● **Try it**
In the entries below, spot each line with the word "document" and copy it.

● **Supplied entries**
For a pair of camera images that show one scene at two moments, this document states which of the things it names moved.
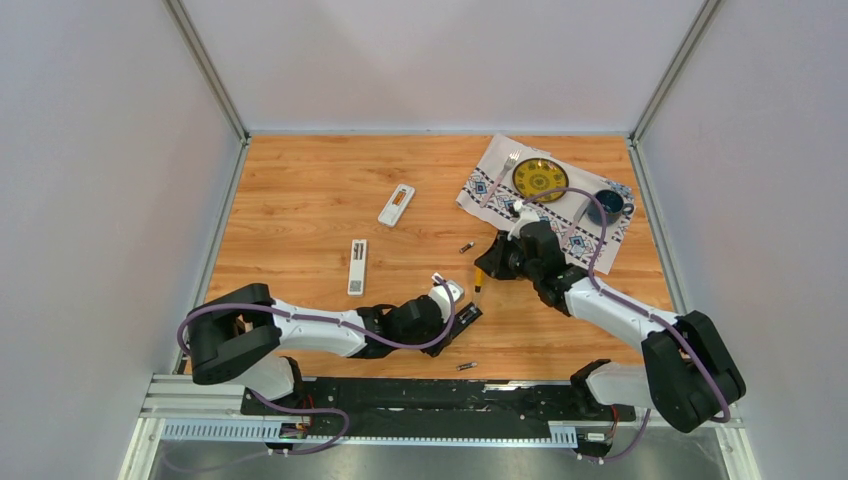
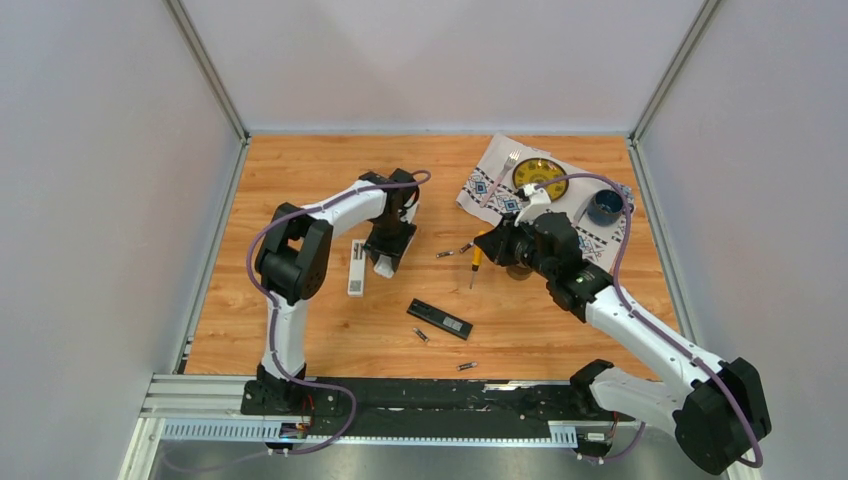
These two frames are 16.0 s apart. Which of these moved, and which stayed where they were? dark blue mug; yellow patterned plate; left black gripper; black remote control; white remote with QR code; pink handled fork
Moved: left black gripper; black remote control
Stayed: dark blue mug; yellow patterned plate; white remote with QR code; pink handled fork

--

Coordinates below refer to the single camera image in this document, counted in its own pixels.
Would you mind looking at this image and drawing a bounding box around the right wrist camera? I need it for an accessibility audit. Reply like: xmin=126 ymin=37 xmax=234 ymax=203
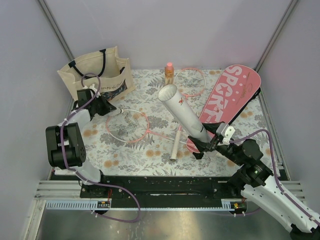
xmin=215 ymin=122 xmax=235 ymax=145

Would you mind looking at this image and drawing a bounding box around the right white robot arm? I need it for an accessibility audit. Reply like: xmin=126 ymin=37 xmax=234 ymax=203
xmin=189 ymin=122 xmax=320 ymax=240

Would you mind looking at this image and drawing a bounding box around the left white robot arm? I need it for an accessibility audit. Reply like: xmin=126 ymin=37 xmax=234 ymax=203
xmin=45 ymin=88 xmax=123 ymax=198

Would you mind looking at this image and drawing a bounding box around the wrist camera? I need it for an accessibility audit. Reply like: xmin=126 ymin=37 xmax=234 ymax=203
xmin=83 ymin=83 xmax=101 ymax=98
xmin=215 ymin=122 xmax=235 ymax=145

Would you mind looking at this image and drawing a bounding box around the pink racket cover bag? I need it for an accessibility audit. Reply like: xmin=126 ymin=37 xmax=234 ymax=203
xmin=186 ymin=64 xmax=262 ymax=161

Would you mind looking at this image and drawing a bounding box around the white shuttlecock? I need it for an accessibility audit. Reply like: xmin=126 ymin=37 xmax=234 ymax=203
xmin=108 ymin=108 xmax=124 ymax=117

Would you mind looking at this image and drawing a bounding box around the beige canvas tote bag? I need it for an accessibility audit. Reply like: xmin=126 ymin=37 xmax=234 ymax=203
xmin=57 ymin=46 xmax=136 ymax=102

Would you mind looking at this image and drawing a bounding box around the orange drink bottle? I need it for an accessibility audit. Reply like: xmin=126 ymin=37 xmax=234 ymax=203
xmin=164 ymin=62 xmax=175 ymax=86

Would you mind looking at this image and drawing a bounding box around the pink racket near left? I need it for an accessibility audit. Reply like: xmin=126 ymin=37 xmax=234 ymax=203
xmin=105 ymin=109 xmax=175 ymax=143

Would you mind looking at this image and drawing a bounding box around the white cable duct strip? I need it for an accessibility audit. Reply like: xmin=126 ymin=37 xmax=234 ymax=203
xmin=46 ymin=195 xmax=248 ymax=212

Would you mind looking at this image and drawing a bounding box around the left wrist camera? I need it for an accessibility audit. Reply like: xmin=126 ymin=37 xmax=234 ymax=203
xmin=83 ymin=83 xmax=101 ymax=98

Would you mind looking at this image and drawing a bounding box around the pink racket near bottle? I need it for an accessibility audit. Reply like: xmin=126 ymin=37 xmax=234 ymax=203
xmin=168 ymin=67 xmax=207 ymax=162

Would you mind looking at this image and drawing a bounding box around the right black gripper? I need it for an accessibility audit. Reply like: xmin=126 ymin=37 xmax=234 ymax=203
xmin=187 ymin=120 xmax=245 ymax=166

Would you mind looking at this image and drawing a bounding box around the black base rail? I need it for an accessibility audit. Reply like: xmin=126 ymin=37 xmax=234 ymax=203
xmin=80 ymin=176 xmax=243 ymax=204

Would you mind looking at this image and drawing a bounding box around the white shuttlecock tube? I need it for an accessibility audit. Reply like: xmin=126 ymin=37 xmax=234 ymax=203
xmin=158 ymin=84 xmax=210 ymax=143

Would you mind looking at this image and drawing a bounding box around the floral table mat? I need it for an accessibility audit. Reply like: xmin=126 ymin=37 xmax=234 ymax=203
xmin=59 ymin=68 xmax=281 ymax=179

● **Exercise result**
For a pair of camera images that show one scene at two moments, this document states which of the things it names moved.
Coordinates below refer to the single camera image in this document, counted in its own pixels.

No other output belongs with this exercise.